• [Work required]:
Report each line of the records where "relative" occurs.

Dataset excerpts
#####

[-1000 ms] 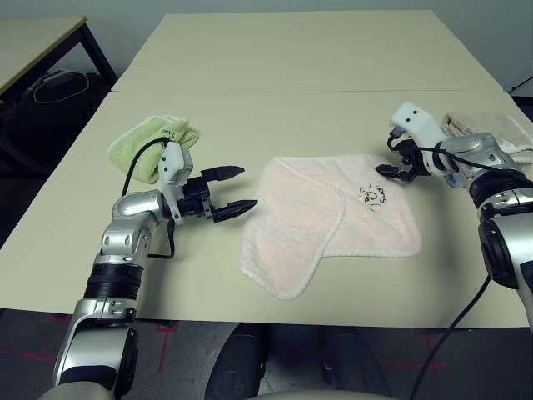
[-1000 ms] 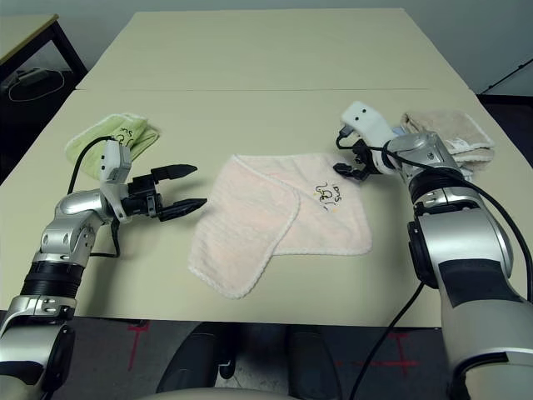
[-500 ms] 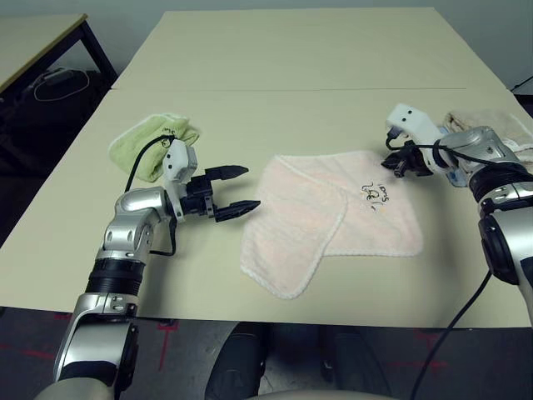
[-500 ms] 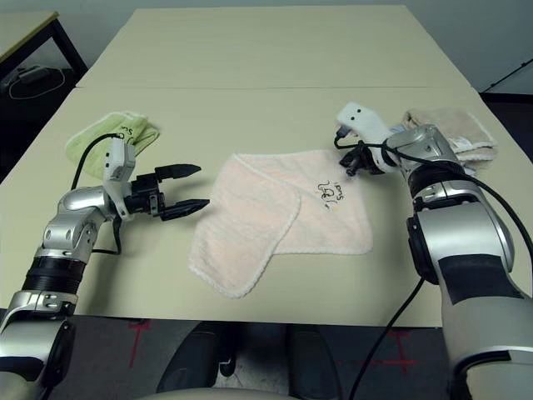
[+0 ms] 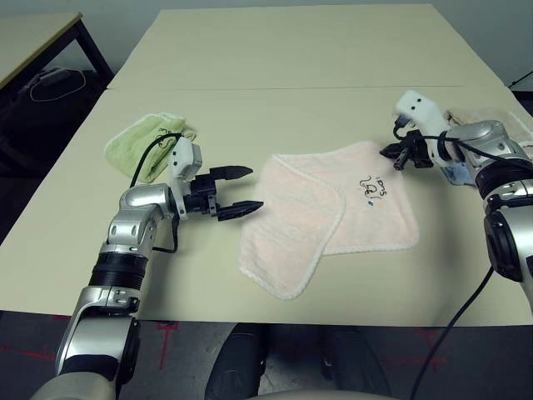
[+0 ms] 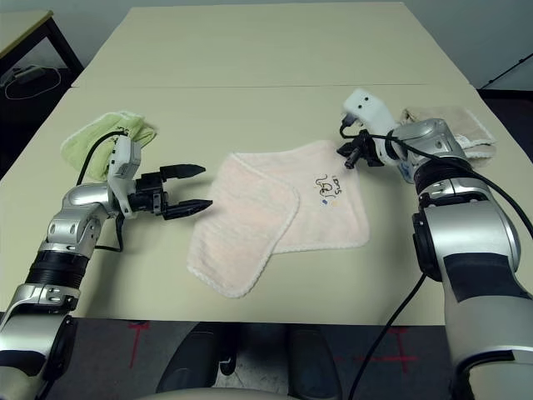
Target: Fold the towel and set it aside.
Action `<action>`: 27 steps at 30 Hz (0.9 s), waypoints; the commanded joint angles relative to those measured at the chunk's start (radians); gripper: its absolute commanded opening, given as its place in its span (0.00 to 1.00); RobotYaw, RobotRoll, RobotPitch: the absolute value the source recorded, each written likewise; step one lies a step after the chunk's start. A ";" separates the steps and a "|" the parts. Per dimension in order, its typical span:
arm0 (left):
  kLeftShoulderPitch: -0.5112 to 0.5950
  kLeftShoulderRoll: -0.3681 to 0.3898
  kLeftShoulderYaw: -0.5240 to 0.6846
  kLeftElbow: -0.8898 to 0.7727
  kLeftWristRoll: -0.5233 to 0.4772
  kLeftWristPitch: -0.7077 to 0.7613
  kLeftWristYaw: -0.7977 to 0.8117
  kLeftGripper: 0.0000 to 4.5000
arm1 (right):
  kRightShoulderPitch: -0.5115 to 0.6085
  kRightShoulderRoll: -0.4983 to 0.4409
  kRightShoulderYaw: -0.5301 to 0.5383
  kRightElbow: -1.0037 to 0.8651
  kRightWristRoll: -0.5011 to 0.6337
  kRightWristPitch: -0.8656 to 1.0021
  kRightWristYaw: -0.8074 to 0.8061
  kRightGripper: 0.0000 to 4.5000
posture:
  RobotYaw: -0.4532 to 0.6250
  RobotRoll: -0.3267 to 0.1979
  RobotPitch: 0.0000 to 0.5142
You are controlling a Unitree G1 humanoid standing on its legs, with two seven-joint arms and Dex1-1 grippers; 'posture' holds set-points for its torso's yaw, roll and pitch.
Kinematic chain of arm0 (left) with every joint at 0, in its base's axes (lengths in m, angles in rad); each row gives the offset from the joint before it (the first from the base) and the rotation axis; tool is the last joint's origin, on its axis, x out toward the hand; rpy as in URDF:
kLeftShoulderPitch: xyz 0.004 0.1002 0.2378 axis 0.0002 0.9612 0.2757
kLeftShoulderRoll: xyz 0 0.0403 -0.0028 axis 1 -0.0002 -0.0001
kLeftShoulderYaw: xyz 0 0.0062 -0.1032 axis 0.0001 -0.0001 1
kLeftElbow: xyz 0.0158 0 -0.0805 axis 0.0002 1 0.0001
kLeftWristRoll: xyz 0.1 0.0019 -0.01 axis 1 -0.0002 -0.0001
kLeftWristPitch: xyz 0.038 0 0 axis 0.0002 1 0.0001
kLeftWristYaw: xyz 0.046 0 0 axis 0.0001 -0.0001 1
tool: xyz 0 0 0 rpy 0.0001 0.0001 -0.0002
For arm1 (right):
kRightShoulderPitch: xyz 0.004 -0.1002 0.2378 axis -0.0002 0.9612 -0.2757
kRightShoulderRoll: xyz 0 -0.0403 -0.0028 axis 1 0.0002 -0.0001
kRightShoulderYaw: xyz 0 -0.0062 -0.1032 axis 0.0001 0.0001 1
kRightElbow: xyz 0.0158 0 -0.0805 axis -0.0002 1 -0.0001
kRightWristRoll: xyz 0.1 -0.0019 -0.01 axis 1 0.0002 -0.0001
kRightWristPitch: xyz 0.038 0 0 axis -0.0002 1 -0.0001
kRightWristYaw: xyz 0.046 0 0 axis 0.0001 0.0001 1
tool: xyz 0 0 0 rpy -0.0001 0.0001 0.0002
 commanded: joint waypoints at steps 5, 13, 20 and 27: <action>-0.003 -0.004 -0.001 0.015 0.000 0.023 0.018 1.00 | 0.161 0.020 -0.121 -0.186 0.164 -0.109 -0.006 0.01 | 0.44 0.62 0.26; -0.027 -0.014 -0.014 -0.021 -0.011 0.098 0.030 1.00 | 0.294 0.014 -0.131 -0.381 0.205 -0.131 -0.053 0.01 | 0.44 0.62 0.23; -0.042 -0.022 -0.011 -0.011 -0.018 0.089 0.008 1.00 | 0.306 -0.003 -0.130 -0.450 0.209 -0.172 -0.078 0.01 | 0.43 0.62 0.21; -0.076 -0.062 -0.022 -0.017 0.000 0.037 0.033 1.00 | 0.329 -0.030 -0.128 -0.532 0.219 -0.167 -0.069 0.01 | 0.43 0.62 0.20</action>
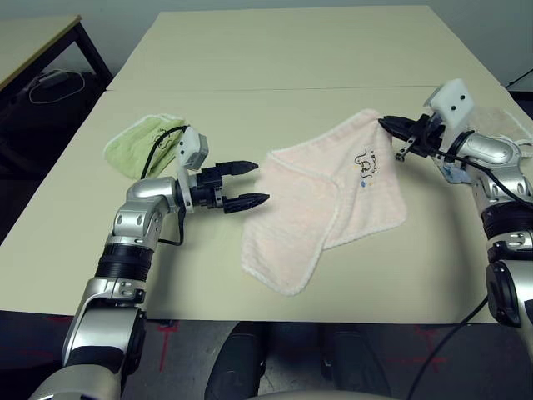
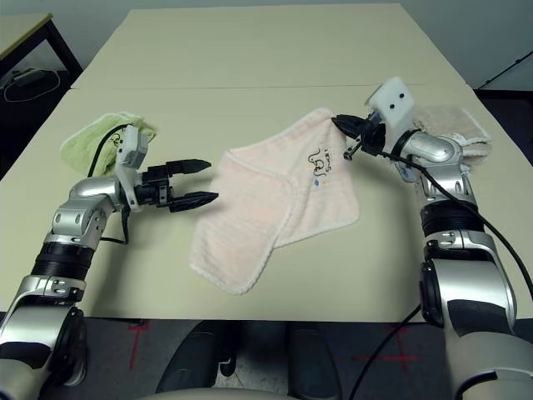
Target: Fold the towel and set it aside.
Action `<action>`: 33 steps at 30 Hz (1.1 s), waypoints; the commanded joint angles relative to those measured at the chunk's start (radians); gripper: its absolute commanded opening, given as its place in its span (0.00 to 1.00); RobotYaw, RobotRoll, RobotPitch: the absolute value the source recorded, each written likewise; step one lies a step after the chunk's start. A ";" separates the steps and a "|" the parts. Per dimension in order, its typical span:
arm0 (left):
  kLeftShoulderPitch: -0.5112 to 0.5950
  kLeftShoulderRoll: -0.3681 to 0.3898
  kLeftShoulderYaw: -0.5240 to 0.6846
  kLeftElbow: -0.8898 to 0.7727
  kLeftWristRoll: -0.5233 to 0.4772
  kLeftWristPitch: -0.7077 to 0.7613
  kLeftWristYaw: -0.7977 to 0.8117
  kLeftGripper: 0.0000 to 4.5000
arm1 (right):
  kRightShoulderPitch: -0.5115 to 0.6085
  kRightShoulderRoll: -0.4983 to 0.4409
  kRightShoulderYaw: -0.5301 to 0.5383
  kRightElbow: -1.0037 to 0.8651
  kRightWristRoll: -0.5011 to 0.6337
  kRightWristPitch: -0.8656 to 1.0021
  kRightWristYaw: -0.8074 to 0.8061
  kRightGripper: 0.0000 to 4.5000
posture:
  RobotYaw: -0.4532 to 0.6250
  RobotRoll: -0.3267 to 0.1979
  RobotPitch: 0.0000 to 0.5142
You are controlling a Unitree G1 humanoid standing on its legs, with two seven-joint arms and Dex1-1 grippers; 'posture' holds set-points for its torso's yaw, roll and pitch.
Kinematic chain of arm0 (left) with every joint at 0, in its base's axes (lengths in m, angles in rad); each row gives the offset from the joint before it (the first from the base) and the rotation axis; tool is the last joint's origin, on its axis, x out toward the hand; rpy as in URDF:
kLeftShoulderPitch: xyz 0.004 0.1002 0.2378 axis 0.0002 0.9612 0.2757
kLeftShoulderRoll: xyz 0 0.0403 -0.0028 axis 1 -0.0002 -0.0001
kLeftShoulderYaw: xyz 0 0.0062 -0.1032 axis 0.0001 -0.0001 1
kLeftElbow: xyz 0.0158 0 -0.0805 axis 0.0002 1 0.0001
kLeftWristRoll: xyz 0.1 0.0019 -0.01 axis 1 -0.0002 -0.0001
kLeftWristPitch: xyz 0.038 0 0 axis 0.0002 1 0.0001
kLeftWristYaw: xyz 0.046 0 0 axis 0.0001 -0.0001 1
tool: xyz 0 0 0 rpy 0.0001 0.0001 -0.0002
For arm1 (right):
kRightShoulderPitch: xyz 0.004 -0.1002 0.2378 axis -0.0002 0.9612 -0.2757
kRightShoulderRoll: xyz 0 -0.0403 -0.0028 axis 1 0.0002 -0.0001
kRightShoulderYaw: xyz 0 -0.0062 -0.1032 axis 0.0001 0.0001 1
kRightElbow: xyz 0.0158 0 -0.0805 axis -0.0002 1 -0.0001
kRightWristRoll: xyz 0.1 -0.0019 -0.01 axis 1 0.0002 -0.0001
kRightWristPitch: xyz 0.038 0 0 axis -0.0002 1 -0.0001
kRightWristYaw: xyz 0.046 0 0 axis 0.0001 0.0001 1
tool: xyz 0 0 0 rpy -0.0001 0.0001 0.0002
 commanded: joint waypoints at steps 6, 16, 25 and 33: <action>-0.072 -0.099 -0.042 -0.060 -0.029 0.119 0.064 1.00 | 0.033 -0.026 0.007 -0.095 0.019 -0.007 0.005 0.01 | 0.43 0.62 0.20; -0.054 -0.084 -0.067 -0.082 -0.022 0.148 0.031 1.00 | -0.063 0.021 -0.022 -0.126 0.033 -0.069 -0.115 0.01 | 0.41 0.62 0.19; 0.016 0.004 -0.068 -0.047 0.022 0.030 -0.001 1.00 | -0.192 0.061 0.009 -0.018 0.005 -0.225 -0.193 0.01 | 0.42 0.62 0.19; 0.029 0.004 -0.050 0.000 0.039 -0.043 0.033 1.00 | -0.312 0.067 0.009 0.060 -0.013 -0.338 -0.231 0.01 | 0.42 0.62 0.17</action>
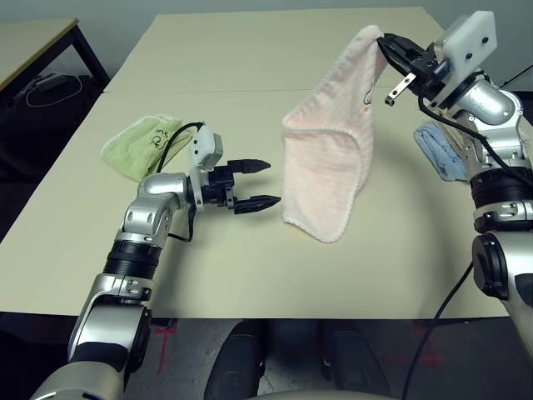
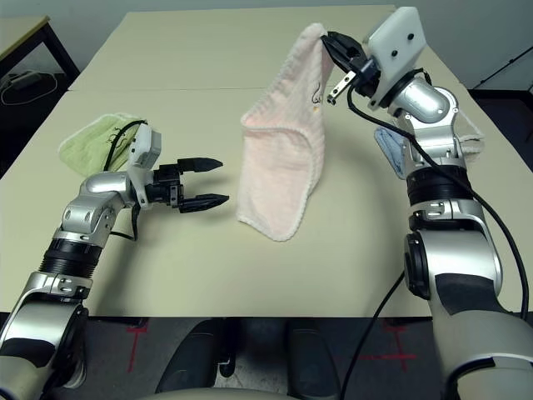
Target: Fold the towel and set it aside.
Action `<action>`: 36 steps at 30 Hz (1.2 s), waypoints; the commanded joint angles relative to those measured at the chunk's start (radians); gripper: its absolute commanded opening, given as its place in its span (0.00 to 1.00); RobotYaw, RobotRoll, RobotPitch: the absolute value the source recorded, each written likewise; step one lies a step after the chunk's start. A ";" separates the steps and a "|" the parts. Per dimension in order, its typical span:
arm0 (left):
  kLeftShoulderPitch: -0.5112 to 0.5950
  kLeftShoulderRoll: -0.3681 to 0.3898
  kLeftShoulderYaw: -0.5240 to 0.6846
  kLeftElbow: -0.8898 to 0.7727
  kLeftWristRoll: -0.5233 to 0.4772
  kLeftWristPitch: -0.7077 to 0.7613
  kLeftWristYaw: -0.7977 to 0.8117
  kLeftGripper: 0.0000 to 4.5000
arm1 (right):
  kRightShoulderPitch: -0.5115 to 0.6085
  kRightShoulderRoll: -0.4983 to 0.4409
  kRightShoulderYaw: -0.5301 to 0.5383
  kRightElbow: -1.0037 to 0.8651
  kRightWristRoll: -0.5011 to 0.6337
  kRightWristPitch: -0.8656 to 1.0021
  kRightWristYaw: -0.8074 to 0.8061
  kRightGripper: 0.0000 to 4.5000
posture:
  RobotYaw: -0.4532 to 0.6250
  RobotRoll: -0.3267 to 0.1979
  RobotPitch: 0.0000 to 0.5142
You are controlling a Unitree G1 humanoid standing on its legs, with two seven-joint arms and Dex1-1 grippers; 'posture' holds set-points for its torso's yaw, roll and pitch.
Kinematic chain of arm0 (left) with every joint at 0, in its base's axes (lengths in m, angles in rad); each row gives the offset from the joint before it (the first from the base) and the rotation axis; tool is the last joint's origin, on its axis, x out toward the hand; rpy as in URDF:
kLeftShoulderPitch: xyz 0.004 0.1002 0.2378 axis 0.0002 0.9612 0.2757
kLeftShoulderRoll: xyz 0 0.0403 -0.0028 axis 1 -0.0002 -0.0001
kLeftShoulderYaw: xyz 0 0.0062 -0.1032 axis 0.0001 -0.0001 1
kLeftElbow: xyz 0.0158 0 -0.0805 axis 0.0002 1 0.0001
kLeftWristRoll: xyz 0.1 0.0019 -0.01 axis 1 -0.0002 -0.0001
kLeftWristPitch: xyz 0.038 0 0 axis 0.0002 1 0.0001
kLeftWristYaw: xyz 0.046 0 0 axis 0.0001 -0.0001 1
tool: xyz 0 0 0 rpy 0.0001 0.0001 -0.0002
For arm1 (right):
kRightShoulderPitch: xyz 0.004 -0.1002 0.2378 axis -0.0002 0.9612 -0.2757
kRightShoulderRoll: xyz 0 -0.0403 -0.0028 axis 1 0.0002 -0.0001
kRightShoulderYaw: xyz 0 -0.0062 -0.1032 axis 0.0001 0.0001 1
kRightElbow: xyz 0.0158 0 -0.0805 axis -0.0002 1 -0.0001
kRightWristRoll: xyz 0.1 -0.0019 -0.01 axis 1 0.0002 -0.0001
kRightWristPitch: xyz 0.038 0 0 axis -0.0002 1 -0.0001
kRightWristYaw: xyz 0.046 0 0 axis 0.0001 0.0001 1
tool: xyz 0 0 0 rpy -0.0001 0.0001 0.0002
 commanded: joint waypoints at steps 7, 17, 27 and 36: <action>-0.009 -0.021 -0.007 0.050 0.013 -0.036 0.007 1.00 | -0.086 -0.016 0.000 0.056 -0.011 -0.076 -0.037 0.01 | 0.40 0.62 0.15; -0.030 -0.031 -0.003 0.070 0.014 -0.039 0.011 1.00 | -0.183 -0.019 0.009 0.079 -0.019 -0.144 -0.026 0.01 | 0.41 0.62 0.15; -0.037 -0.067 -0.006 0.084 0.015 -0.036 0.039 1.00 | -0.192 0.005 0.008 0.032 0.012 -0.144 0.004 0.01 | 0.41 0.62 0.15; -0.065 -0.073 0.010 0.144 0.025 -0.058 0.059 1.00 | -0.154 -0.025 0.001 -0.054 0.085 -0.128 0.115 0.01 | 0.41 0.62 0.15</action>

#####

• [Expected answer]:
Action `<action>`: 27 steps at 30 Hz (0.9 s), waypoints; the commanded joint angles relative to those measured at the chunk's start (radians); gripper: its absolute commanded opening, given as its place in its span (0.00 to 1.00); RobotYaw, RobotRoll, RobotPitch: the absolute value the source recorded, each written likewise; step one lies a step after the chunk's start. A ";" separates the steps and a "|" the parts. Per dimension in order, its typical span:
Action `<action>`: 33 steps at 30 Hz (1.1 s), waypoints; the commanded joint angles relative to those measured at the chunk's start (radians); gripper: its absolute commanded opening, given as its place in its span (0.00 to 1.00); RobotYaw, RobotRoll, RobotPitch: the absolute value the source recorded, each written likewise; step one lies a step after the chunk's start. A ";" separates the steps and a "|" the parts. Per dimension in order, its typical span:
Action `<action>`: 36 steps at 30 Hz (1.2 s), waypoints; the commanded joint angles relative to those measured at the chunk's start (radians); gripper: its absolute commanded opening, given as its place in its span (0.00 to 1.00); RobotYaw, RobotRoll, RobotPitch: the absolute value the source recorded, each written likewise; step one lies a step after the chunk's start. A ";" separates the steps and a "|" the parts. Per dimension in order, its typical span:

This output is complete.